**Exercise aim**: Begin with the first line of the entries below. Copy each line exactly, stopping after the one that contains "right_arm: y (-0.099".

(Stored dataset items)

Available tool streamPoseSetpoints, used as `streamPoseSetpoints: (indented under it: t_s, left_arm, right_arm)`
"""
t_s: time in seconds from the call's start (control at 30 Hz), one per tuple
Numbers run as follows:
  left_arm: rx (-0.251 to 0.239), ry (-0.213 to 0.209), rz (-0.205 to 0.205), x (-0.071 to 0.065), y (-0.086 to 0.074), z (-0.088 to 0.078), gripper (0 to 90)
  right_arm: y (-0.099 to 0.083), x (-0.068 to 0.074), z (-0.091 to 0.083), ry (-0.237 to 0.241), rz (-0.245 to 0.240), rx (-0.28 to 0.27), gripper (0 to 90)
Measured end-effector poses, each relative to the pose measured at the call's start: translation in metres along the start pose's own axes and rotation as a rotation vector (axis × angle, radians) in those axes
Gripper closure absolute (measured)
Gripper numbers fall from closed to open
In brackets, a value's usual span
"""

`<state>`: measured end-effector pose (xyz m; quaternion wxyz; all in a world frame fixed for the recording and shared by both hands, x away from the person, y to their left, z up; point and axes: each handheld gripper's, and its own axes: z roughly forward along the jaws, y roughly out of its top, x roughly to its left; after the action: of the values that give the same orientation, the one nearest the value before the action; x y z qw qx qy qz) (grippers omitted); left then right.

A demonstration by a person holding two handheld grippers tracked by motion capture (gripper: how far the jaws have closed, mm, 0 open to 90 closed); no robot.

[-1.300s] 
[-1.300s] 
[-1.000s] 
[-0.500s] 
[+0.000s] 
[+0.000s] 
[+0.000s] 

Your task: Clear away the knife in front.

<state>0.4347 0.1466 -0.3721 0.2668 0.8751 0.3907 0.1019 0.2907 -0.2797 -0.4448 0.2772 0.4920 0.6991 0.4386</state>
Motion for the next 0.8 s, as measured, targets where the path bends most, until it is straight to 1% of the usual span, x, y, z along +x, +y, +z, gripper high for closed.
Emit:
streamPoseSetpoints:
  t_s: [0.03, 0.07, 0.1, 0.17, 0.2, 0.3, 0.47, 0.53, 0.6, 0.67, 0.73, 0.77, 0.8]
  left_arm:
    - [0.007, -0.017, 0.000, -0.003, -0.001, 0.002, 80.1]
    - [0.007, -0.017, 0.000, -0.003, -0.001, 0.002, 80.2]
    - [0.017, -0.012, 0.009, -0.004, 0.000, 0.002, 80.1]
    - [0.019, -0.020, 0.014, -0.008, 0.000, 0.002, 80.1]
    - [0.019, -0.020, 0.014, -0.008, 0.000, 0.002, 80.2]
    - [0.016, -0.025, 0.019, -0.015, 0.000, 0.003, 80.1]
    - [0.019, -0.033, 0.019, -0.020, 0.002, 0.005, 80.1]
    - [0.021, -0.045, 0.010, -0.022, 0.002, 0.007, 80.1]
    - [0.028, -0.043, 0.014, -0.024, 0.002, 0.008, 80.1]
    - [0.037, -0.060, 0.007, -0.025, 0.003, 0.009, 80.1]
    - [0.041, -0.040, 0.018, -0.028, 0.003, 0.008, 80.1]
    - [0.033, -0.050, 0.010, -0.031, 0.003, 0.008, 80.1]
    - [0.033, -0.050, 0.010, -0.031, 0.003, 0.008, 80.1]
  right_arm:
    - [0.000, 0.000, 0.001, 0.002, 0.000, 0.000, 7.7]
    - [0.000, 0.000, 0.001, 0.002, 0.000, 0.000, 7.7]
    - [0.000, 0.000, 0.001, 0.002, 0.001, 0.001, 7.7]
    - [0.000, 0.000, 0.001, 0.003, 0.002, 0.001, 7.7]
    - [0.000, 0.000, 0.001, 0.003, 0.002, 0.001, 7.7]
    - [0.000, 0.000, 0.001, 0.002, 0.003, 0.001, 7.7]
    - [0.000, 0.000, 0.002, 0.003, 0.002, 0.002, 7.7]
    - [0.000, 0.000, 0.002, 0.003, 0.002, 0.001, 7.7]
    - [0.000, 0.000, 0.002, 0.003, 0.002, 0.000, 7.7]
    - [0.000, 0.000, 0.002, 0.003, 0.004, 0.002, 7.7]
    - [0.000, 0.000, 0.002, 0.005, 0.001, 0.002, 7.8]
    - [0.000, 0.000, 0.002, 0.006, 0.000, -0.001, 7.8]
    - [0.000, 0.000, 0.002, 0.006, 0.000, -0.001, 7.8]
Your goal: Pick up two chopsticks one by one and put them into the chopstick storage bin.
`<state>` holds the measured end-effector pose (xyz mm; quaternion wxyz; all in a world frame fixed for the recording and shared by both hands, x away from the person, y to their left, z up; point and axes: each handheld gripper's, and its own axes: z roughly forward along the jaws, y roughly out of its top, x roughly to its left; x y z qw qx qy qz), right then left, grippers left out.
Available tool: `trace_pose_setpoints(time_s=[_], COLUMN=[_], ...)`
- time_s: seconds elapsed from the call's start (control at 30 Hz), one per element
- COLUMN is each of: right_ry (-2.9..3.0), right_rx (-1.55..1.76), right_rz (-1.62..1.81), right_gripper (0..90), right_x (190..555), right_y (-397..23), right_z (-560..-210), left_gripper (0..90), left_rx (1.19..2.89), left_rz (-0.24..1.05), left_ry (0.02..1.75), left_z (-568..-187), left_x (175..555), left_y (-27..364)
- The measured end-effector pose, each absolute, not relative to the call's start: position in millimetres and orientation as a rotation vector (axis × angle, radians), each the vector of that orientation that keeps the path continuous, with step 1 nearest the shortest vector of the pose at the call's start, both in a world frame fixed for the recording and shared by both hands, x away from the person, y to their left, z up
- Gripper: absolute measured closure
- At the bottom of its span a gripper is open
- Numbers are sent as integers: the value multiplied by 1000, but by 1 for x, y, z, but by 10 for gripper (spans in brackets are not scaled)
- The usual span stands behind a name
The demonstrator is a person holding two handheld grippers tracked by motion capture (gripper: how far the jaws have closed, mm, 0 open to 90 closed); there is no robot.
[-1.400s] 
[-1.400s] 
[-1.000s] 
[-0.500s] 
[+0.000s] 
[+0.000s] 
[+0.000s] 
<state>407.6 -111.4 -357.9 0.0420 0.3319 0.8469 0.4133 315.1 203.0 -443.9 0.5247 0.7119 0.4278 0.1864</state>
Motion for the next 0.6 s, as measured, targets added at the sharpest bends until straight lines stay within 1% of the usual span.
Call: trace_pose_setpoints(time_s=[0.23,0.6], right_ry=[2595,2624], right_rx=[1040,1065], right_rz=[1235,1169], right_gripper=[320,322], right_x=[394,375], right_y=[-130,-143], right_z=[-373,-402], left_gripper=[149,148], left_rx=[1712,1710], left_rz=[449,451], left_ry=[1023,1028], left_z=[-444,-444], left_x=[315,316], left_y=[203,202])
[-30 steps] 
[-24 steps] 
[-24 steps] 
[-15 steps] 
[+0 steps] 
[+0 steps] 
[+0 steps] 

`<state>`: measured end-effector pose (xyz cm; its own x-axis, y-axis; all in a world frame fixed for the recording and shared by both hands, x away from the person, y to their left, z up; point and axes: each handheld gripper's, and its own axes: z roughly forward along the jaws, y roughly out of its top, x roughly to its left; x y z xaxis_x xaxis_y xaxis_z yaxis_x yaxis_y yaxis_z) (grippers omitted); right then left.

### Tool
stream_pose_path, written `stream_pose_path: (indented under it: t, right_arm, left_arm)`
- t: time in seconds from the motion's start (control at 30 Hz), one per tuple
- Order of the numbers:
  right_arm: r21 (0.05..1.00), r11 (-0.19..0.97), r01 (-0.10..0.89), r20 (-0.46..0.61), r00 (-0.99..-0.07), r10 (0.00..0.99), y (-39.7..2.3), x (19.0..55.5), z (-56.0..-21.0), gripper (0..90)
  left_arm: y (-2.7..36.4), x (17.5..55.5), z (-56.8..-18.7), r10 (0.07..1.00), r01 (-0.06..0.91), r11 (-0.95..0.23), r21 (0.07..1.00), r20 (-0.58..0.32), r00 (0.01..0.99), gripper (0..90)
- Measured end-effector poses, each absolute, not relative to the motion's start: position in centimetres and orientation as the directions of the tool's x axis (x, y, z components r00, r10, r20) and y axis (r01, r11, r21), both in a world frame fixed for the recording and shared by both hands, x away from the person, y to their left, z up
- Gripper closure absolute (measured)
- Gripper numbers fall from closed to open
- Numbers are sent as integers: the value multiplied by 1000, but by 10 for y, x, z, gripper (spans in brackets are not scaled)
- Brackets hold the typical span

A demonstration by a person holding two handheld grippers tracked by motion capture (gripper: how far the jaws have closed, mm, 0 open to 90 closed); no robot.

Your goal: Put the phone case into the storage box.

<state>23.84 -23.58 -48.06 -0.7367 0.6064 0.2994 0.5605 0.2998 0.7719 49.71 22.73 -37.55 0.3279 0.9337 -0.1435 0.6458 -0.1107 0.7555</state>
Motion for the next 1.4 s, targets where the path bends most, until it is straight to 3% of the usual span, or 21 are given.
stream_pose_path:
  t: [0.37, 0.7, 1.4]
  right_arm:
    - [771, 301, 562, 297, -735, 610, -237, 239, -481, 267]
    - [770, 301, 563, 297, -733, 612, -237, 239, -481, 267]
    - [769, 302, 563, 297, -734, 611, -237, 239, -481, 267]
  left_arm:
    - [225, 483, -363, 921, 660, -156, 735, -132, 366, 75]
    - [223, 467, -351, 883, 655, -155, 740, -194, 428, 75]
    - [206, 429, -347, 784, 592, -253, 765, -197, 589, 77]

**Your response**:
Available tool streamPoseSetpoints, used as `streamPoseSetpoints: (indented under it: t_s, left_arm, right_arm)`
"""
t_s: time in seconds from the call's start (control at 30 Hz), one per tuple
Numbers run as follows:
  left_arm: rx (-0.251 to 0.239), ry (-0.213 to 0.209), rz (-0.205 to 0.205), x (-0.071 to 0.065), y (-0.086 to 0.074), z (-0.088 to 0.078), gripper (0 to 90)
  right_arm: y (-0.099 to 0.083), x (-0.068 to 0.074), z (-0.091 to 0.083), ry (-0.237 to 0.241), rz (-0.245 to 0.240), rx (-0.28 to 0.27), gripper (0 to 90)

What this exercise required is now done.